This, and essentially, what the whole season has been boiling down to, right from the treatment of Coral so long ago, culminates in a scene with Libby and Robert in his car as he takes her home from work. The two are interrupted and interrogated by the police, and it’s all pretty appalling, just like the other scenes of this nature that have happened this season. A lot of this does feel like wheels spinning until everything explodes in next week’s finale. It’s not that none of this material is engaging, it just feels familiar, and on the penultimate episode, that can be a bit of a problem.

At least seeing all of this get pushed into Libby having an affair of her own is good stuff (not to mention a parallel to Flo, and the rest of the women in America’s Gone With the Wind fixation, at least justifying the Langham/Flo content a little more for thematic purposes), and a fascinating dynamic to explore as this show moves into another year. This season has featured a lot of Libby being invisible and not having a voice in spite of how much she’s been helpful and instrumental, as we’ve been getting the same thing going on with the race war in the background too. To pair these together to lead into an affair is the perfect storm of it all, and hopefully it changes the dynamic of this show in a big way. 
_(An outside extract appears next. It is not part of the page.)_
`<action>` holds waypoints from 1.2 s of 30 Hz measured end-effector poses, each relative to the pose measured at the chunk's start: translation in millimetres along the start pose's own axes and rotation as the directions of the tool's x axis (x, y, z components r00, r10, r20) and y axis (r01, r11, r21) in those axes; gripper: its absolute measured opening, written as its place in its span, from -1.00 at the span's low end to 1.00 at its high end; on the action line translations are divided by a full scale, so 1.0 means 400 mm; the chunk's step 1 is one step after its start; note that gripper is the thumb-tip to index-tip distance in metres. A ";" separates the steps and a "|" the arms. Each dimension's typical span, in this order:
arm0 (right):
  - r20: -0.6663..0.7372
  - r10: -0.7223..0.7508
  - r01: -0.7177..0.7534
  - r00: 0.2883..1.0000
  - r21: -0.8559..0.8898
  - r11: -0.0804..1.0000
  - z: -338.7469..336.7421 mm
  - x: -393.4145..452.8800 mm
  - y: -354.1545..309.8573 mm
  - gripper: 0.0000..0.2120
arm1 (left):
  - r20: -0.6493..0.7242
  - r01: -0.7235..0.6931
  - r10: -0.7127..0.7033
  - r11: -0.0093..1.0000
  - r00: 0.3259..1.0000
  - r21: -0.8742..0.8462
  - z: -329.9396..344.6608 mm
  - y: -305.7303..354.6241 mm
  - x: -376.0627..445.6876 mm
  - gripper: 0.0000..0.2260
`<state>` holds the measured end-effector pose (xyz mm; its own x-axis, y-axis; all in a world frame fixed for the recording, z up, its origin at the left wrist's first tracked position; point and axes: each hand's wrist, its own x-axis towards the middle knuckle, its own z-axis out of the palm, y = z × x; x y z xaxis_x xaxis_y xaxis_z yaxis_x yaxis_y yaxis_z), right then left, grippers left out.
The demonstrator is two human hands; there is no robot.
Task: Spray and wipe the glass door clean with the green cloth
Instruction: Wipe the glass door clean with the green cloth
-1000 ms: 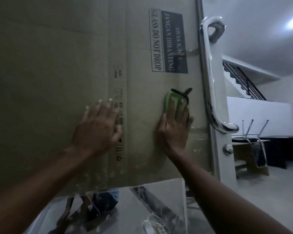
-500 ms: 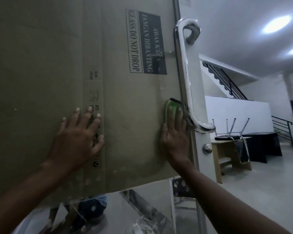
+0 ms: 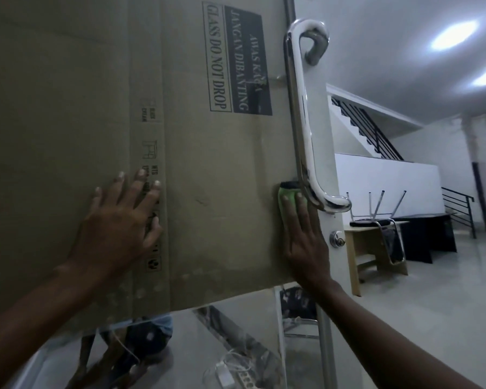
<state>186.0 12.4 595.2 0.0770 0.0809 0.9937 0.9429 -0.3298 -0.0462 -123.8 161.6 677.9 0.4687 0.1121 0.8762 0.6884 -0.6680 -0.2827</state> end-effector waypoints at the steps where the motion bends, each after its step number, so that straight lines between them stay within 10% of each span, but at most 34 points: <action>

There’s a lot to come together next week for the finale, and while next-to-last episodes are usually the action, plot-heavy extravaganzas that cap off a year before the calm that follows, this one is pretty mediocre by all means. I’d like to think that next week can tie all of this together in a way that doesn’t feel deeply frantic and rushed, otherwise we might just be stuck with something that’s putting makeup on a bruise; trying to obscure the truth and present us with something different than what we’re really getting. 

I don’t want to have to be asking at the end of things, “Is that concealer?”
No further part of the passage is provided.